§ DATA EXCERPT
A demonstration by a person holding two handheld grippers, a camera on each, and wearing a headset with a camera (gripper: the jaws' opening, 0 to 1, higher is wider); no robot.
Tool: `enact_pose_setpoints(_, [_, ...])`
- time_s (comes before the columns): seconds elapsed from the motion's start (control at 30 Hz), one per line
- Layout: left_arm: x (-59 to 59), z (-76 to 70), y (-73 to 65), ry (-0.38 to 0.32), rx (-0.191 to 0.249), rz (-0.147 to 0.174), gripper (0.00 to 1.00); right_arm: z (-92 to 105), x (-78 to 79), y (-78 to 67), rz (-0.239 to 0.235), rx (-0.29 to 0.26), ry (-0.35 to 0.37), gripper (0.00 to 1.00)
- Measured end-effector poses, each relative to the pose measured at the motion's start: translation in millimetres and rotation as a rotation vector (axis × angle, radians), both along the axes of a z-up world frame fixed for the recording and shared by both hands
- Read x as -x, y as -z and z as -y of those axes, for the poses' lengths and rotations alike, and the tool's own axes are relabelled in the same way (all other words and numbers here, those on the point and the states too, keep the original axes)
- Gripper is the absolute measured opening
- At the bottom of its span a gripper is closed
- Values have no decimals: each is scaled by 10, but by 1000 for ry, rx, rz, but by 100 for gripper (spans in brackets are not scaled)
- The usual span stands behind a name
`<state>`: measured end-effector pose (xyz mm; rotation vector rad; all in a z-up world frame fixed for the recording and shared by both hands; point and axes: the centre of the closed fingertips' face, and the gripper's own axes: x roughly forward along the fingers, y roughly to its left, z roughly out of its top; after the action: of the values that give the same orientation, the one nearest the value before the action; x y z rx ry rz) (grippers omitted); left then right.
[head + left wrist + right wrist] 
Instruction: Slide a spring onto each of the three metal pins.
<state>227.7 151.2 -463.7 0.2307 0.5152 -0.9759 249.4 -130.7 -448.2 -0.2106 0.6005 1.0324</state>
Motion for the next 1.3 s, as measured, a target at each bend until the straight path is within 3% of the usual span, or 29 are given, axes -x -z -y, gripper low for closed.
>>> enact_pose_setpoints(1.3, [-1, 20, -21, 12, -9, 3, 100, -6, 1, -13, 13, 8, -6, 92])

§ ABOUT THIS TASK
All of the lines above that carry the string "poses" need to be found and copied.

§ EXPECTED ANSWER
- Measured end-effector poses, each relative to the pose measured at the motion's start: translation in millimetres and rotation as a rotation vector (axis × angle, radians), both along the axes of a z-up world frame fixed for the recording and shared by both hands
- Read x as -x, y as -z and z as -y of those axes, for the poses' lengths and rotations alike, and the tool's own axes are relabelled in the same way (all other words and numbers here, those on the point and the states too, keep the original axes)

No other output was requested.